*INSTRUCTIONS FOR THE TASK*: Skip the pictures and repeat each line of the data exactly.

# # # # # # #

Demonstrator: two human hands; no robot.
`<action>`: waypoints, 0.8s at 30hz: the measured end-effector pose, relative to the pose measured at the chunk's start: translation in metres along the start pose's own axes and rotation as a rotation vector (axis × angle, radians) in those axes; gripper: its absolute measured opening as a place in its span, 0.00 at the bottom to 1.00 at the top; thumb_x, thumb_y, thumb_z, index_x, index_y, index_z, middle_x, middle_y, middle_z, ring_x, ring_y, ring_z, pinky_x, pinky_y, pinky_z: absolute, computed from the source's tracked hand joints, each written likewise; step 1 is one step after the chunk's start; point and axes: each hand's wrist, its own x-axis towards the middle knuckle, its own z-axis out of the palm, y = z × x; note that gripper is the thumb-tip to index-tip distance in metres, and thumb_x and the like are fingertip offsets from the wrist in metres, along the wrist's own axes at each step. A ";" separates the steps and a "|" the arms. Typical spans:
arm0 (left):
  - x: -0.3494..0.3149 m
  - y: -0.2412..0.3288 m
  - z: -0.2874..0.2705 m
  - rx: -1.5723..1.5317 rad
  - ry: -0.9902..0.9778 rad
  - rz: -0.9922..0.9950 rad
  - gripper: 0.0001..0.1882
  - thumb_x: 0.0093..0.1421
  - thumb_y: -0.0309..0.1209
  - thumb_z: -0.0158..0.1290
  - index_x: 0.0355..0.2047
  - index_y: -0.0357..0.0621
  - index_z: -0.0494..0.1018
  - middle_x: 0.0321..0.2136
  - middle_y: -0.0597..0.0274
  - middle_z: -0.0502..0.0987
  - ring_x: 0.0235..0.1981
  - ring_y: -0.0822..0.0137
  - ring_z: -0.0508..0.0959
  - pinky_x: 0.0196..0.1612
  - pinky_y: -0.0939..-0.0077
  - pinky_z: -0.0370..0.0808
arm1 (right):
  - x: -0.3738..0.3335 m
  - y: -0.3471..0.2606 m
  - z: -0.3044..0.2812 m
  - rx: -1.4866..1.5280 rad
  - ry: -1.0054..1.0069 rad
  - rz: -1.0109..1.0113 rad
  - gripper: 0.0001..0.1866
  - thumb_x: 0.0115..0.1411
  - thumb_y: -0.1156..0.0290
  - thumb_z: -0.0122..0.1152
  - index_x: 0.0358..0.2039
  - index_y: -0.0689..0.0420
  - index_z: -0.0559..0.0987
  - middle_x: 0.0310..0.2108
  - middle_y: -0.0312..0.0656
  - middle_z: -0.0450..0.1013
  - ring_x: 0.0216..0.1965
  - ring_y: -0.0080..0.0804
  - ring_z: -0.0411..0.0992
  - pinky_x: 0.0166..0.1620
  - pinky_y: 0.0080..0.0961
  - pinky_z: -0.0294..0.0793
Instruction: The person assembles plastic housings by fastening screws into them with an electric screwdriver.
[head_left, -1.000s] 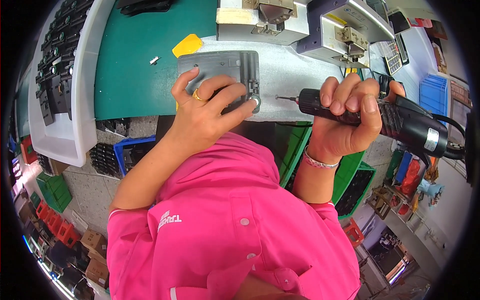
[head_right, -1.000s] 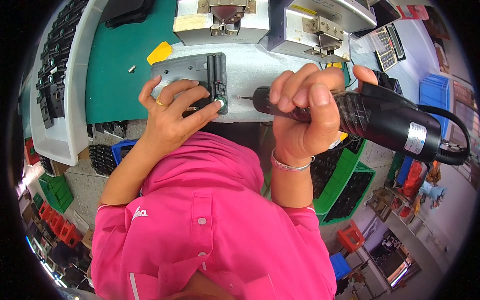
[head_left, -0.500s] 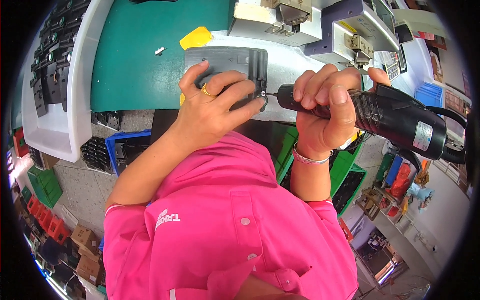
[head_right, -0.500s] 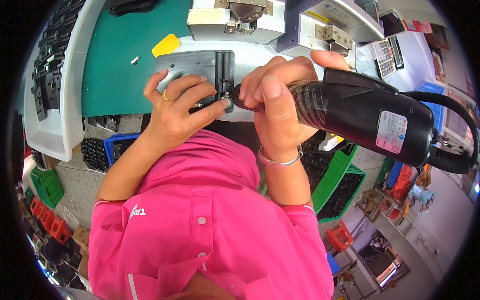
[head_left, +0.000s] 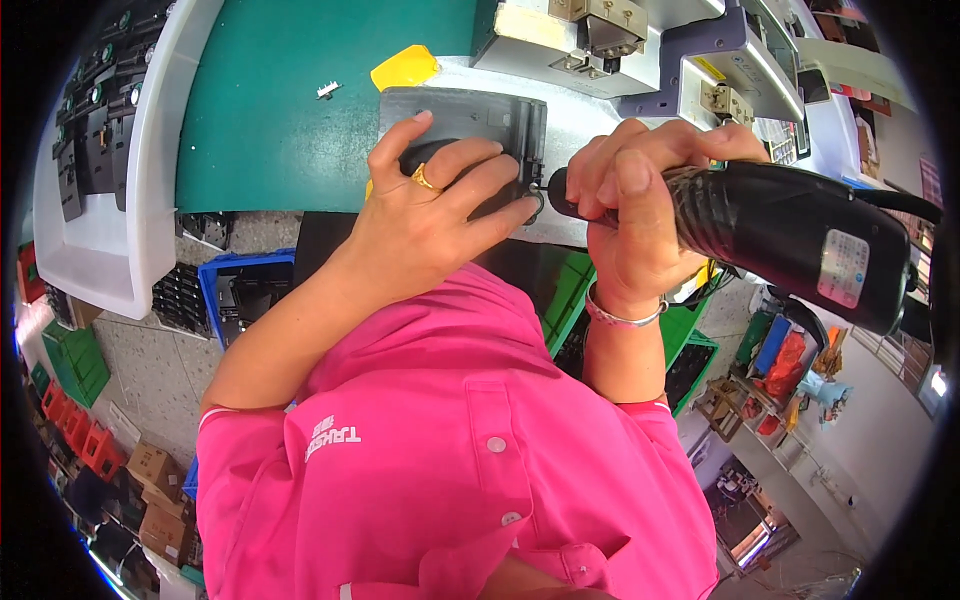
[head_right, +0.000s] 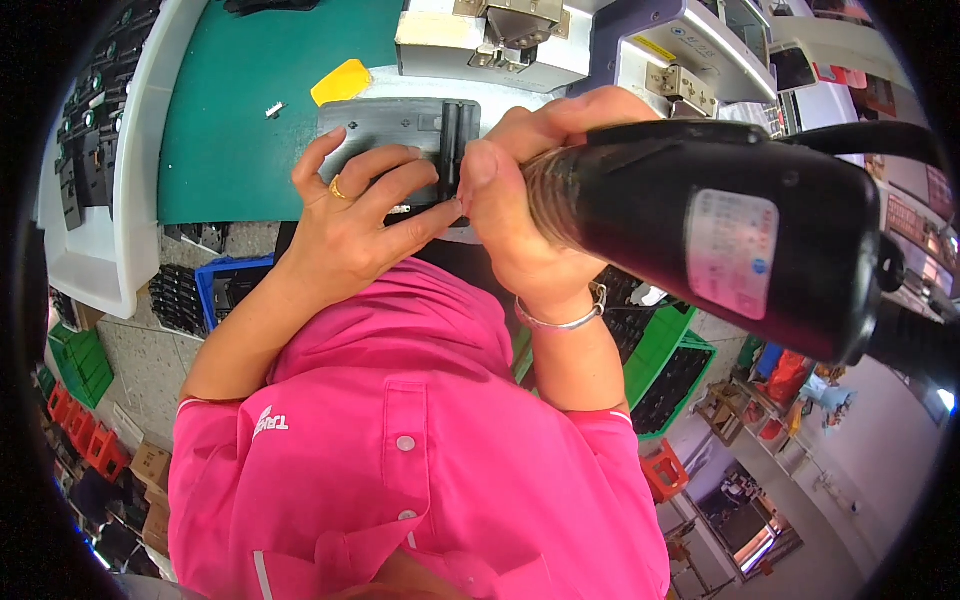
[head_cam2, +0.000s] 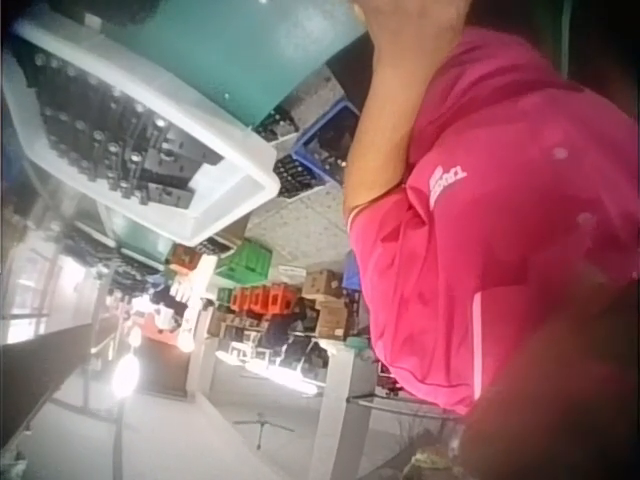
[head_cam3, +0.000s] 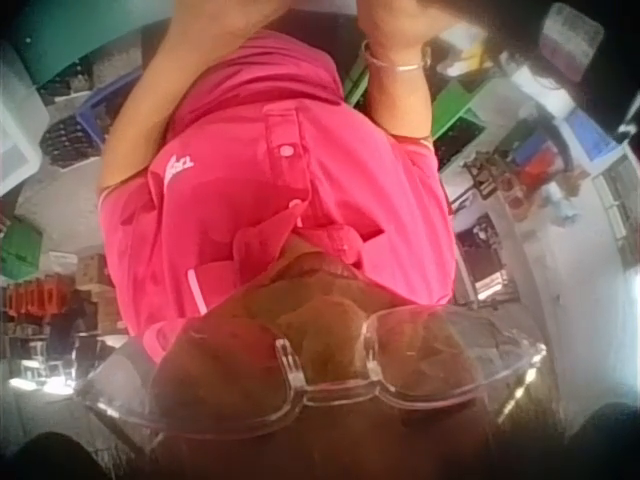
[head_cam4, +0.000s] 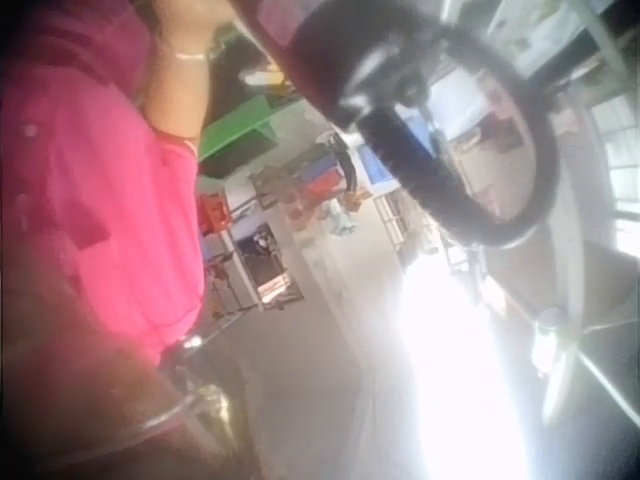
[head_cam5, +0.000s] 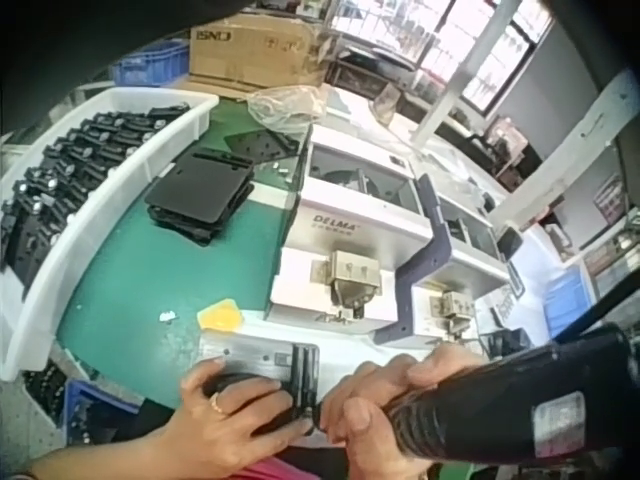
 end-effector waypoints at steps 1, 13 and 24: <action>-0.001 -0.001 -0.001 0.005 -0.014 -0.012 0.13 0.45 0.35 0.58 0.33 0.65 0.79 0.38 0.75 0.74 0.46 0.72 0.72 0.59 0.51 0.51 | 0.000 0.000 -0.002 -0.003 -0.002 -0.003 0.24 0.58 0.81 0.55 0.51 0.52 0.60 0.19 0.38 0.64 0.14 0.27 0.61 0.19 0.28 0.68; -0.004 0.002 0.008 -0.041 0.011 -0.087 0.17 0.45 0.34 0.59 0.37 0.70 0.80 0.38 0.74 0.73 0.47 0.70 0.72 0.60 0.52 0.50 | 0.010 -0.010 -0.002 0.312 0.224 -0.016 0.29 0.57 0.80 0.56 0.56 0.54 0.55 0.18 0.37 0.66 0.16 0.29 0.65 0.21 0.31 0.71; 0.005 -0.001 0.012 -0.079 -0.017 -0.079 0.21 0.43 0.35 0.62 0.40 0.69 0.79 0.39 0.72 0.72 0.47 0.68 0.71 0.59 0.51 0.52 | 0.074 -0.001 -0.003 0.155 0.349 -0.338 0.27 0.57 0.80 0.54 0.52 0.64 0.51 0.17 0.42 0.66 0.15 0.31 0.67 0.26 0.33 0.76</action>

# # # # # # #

*RESPONSE AREA*:
Demonstrator: two human hands; no robot.
`<action>`: waypoints, 0.8s at 30hz: the measured end-effector pose, relative to the pose measured at the chunk's start: translation in metres along the start pose's own axes and rotation as a rotation vector (axis × angle, radians) in those axes; gripper: its absolute measured opening as a place in its span, 0.00 at the bottom to 1.00 at the top; thumb_x, thumb_y, thumb_z, index_x, index_y, index_z, middle_x, middle_y, middle_z, ring_x, ring_y, ring_z, pinky_x, pinky_y, pinky_z: absolute, computed from the source's tracked hand joints, each written likewise; step 1 is one step after the chunk's start; point and axes: each hand's wrist, its own x-axis towards the middle knuckle, its own z-axis out of the palm, y = z × x; note that gripper is the thumb-tip to index-tip distance in metres, and thumb_x and the like are fingertip offsets from the wrist in metres, along the wrist's own axes at each step. A ";" separates the steps and a "|" the arms. Typical spans:
arm0 (left):
  - x: -0.3494..0.3149 m
  - y: -0.2412..0.3288 m
  - z: -0.2874..0.2705 m
  - rx: -1.5723..1.5317 rad
  - ry: -0.9902..0.9778 rad
  - rz: -0.9922..0.9950 rad
  - gripper: 0.0001..0.1882
  - thumb_x: 0.0093..0.1421
  - thumb_y: -0.0309..0.1209
  - thumb_z: -0.0158..0.1290
  - index_x: 0.0355..0.2047
  - index_y: -0.0357..0.0621
  - index_z: -0.0494..0.1018
  - middle_x: 0.0321..0.2136
  - middle_y: -0.0597..0.0274
  - middle_z: -0.0502..0.0987
  - ring_x: 0.0235..0.1981
  - ring_y: -0.0822..0.0137
  - ring_z: -0.0508..0.0959
  - pinky_x: 0.0196..0.1612
  - pinky_y: -0.0939..-0.0077
  - pinky_z: -0.0370..0.0808
arm1 (right):
  - x: -0.3738..0.3335 m
  - y: -0.3471..0.2606 m
  - z: -0.3044..0.2812 m
  - rx: -1.4866..1.5280 rad
  - ry: -1.0054..1.0069 rad
  - rz: -1.0109..1.0113 rad
  - gripper: 0.0001..0.1866
  - thumb_x: 0.0115..0.1411
  - thumb_y: -0.1156..0.0290
  - thumb_z: -0.0122..0.1152
  - index_x: 0.0358..0.2039
  - index_y: -0.0689..0.0420
  - index_z: -0.0559..0.0987
  - middle_x: 0.0310..0.2108
  - middle_y: -0.0312..0.0656
  - middle_z: -0.0450..0.1013
  - ring_x: 0.0216..0.1965
  - ring_y: -0.0080..0.0804
  - ring_z: -0.0411..0.0992
  - pinky_x: 0.0166..0.1620
  - pinky_y: 0.0080..0.0961
  - pinky_z: -0.0294..0.0793
Instruction: The person assembles plastic housings by fastening screws into them with an electric screwdriver.
[head_left, -1.000s] 
[head_right, -1.000s] 
[head_left, -0.500s] 
[head_right, -0.500s] 
[head_left, +0.000s] 
[head_right, +0.000s] 
[head_cam2, +0.000s] 
[head_cam3, +0.000s] 
[head_cam4, +0.000s] 
[head_cam5, +0.000s] 
 end-effector waypoints at steps 1, 13 and 24: <action>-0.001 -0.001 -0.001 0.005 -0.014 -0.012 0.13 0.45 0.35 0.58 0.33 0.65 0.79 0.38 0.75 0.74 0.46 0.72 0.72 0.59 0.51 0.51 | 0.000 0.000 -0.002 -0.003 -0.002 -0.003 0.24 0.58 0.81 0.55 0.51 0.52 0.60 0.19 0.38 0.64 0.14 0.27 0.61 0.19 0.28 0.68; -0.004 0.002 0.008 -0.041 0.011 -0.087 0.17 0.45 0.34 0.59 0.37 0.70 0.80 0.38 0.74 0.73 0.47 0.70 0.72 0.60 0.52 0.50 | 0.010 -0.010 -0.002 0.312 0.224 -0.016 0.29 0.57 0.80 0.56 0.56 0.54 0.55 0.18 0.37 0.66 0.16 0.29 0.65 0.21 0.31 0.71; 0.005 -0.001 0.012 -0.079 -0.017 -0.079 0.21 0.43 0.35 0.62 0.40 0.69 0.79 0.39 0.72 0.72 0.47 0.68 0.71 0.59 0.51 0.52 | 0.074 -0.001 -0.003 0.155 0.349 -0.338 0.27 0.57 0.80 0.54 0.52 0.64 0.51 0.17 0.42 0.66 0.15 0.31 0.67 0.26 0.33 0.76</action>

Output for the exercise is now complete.